■ What this task involves
Look below for the line with "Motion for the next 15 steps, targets". Extract that line and each one after it through the last, word for word.

■ Extracted information
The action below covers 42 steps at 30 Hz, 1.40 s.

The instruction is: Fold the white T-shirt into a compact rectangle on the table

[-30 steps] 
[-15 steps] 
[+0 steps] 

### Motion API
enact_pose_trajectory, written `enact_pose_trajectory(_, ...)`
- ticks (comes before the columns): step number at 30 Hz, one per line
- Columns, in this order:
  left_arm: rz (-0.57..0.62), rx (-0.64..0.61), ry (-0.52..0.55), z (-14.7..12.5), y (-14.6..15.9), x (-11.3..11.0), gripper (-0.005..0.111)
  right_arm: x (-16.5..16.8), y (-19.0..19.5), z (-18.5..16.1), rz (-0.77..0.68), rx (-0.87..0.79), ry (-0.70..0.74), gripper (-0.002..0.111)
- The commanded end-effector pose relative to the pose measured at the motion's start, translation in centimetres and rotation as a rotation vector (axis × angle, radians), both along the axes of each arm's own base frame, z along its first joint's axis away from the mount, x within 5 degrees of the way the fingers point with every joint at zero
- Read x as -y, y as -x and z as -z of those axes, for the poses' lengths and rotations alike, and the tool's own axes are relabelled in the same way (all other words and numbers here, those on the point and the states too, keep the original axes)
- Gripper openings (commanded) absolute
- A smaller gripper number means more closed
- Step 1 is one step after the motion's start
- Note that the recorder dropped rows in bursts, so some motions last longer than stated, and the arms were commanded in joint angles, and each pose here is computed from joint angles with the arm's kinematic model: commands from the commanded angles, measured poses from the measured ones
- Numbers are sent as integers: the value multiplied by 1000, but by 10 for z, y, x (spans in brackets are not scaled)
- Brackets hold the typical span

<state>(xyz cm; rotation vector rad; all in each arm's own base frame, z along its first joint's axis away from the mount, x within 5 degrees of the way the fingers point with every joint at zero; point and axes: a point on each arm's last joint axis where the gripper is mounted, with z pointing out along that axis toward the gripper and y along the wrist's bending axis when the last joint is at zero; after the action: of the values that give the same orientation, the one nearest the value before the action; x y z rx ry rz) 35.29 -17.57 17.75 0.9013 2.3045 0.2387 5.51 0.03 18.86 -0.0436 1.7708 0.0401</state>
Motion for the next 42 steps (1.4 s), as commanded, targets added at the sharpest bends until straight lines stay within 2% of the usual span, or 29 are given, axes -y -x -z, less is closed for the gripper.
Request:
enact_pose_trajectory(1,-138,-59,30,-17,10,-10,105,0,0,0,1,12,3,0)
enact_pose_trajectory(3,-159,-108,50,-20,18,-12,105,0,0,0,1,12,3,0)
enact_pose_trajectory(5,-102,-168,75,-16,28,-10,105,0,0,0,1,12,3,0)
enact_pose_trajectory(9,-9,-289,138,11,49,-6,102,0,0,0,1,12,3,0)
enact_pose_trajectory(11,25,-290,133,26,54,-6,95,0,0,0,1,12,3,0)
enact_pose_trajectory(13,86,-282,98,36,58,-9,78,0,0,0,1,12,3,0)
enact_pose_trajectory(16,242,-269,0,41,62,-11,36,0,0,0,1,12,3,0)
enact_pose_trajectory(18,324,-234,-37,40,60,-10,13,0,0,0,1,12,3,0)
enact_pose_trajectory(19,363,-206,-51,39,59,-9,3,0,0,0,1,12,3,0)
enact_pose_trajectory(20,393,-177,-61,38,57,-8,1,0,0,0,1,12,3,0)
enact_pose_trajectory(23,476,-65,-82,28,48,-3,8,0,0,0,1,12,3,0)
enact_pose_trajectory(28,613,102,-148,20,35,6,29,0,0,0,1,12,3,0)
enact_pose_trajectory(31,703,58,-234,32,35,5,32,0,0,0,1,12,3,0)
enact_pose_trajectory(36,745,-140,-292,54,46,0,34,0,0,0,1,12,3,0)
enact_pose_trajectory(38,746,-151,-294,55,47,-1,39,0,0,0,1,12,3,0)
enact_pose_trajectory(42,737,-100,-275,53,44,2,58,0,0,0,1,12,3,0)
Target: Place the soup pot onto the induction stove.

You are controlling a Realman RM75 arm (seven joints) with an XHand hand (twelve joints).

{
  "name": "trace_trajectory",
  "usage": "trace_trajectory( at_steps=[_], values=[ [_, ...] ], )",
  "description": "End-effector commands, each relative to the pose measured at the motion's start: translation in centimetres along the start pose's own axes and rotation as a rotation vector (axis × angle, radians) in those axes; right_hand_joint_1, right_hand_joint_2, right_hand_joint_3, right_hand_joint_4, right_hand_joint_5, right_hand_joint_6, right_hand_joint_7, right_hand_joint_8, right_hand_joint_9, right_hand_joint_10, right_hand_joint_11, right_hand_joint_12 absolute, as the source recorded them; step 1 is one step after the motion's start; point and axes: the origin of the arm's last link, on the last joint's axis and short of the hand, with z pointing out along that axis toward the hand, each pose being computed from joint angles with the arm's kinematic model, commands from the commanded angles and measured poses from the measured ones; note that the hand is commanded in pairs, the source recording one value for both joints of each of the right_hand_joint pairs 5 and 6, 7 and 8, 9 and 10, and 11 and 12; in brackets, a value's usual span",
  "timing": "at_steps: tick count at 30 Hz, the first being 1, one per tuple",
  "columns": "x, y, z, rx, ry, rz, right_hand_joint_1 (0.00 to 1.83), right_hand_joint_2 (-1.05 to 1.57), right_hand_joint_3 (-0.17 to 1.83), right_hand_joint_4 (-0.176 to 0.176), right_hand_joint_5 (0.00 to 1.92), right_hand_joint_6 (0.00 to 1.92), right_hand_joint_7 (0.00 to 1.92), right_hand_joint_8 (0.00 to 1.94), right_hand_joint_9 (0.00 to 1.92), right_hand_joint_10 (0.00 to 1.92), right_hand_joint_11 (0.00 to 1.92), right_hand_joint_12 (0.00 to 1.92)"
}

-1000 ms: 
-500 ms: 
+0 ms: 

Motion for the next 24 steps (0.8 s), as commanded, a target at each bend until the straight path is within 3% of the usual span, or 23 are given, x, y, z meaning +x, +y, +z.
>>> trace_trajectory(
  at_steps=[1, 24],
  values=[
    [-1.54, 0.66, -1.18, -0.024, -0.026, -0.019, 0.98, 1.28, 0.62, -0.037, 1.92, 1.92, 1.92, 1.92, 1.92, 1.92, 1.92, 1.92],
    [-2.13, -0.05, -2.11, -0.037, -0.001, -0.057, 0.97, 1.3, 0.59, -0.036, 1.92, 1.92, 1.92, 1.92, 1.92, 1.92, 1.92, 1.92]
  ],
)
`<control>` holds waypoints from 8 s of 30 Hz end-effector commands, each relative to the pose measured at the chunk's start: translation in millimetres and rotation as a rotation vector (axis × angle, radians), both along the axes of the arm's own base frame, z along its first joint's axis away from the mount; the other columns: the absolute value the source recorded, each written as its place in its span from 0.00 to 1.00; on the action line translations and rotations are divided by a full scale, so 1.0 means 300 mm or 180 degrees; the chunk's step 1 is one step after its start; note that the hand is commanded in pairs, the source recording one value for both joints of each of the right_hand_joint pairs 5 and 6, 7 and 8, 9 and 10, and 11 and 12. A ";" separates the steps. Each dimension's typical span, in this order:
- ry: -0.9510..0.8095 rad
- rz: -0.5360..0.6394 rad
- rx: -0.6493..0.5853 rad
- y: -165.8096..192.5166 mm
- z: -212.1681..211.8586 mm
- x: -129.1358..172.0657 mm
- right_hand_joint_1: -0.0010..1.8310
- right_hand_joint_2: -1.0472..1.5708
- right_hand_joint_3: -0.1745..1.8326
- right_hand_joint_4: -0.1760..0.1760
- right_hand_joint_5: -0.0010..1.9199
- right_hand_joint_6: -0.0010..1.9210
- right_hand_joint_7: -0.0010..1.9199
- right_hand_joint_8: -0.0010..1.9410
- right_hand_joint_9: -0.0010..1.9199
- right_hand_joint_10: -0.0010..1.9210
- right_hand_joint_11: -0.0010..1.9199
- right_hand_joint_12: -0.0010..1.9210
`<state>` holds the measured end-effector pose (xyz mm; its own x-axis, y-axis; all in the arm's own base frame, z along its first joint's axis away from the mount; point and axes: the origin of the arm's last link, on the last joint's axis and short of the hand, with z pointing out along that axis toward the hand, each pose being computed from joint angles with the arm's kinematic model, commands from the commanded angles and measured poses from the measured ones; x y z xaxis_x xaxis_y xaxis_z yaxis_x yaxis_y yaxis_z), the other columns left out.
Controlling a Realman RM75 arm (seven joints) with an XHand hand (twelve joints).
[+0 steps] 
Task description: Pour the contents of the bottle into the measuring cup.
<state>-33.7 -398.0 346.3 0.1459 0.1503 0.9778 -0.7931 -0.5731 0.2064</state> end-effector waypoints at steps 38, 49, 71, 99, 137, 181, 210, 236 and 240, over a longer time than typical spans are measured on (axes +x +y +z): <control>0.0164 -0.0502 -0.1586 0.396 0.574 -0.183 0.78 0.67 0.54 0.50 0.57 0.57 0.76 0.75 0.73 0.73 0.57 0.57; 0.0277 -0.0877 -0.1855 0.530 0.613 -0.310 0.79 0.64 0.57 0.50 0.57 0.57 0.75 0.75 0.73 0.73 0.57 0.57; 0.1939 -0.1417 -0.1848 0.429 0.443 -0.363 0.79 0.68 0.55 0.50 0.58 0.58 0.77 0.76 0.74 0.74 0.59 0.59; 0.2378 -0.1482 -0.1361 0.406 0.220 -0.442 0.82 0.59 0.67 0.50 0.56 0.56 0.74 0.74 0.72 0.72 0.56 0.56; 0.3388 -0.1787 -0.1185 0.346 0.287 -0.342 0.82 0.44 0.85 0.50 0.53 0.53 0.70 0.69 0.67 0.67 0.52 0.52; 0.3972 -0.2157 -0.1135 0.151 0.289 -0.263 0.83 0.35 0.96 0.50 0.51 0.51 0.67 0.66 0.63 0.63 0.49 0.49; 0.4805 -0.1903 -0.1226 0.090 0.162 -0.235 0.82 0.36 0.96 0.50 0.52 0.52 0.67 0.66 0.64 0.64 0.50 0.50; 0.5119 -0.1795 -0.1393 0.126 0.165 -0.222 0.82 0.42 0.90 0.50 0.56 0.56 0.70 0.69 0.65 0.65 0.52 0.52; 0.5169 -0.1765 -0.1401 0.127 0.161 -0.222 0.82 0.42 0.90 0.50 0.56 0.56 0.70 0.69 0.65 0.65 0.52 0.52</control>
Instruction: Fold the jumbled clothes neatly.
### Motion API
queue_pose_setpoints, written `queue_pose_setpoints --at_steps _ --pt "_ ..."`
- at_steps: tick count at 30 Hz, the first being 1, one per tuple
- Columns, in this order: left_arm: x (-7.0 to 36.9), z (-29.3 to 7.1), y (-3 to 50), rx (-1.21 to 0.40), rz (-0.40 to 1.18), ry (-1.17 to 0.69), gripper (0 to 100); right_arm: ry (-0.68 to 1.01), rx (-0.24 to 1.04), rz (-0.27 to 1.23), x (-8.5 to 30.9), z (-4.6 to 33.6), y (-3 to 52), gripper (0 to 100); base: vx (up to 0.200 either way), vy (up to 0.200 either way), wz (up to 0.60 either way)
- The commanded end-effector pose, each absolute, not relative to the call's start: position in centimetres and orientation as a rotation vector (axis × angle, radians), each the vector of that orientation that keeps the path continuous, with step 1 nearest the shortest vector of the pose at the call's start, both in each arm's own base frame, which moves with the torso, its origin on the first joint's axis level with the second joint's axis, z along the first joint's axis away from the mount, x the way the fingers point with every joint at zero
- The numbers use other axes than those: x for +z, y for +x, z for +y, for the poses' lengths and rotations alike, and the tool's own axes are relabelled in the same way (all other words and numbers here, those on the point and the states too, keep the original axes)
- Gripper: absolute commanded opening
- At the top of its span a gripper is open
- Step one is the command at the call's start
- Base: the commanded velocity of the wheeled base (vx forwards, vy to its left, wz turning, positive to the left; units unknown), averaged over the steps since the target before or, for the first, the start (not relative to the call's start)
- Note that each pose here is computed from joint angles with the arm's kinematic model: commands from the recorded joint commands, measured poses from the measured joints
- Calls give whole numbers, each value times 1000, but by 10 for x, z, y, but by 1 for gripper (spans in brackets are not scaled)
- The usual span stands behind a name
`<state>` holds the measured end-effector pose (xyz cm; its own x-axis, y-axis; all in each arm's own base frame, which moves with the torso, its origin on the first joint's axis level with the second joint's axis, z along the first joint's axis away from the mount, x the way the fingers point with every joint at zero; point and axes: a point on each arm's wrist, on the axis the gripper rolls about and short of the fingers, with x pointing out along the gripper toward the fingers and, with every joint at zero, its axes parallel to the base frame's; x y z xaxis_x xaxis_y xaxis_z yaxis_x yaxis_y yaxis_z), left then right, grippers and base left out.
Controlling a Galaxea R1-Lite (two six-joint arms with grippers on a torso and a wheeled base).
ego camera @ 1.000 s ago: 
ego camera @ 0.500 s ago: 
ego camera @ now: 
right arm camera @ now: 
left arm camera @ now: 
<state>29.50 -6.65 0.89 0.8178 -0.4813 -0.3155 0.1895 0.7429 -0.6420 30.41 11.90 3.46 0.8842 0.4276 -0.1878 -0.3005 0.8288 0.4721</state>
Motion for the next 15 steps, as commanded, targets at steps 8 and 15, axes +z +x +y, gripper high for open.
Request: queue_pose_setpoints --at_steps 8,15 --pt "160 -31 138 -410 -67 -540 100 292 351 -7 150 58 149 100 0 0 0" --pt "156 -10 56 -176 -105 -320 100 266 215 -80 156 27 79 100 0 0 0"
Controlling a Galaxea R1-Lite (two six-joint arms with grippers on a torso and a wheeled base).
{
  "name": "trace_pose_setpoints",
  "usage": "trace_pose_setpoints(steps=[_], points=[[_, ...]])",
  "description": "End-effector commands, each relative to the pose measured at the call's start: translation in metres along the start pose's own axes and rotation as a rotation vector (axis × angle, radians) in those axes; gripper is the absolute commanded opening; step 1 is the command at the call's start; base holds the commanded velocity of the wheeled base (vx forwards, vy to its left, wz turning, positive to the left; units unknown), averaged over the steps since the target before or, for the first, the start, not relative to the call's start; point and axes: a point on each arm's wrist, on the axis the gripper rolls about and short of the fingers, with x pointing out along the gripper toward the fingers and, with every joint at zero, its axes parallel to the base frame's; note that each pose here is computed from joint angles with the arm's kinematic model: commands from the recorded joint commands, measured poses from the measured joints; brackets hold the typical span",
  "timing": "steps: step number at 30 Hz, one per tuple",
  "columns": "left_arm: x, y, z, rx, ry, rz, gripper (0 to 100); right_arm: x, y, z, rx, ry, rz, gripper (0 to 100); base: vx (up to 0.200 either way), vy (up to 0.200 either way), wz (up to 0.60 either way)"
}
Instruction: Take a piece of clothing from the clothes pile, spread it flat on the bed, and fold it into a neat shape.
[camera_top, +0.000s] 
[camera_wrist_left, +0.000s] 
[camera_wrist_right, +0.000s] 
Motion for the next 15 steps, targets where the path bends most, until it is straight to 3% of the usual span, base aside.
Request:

■ Exercise output
Motion for the next 15 steps, targets where the path bends most, until it is straight to 3% of the usual span, base aside.
Request:

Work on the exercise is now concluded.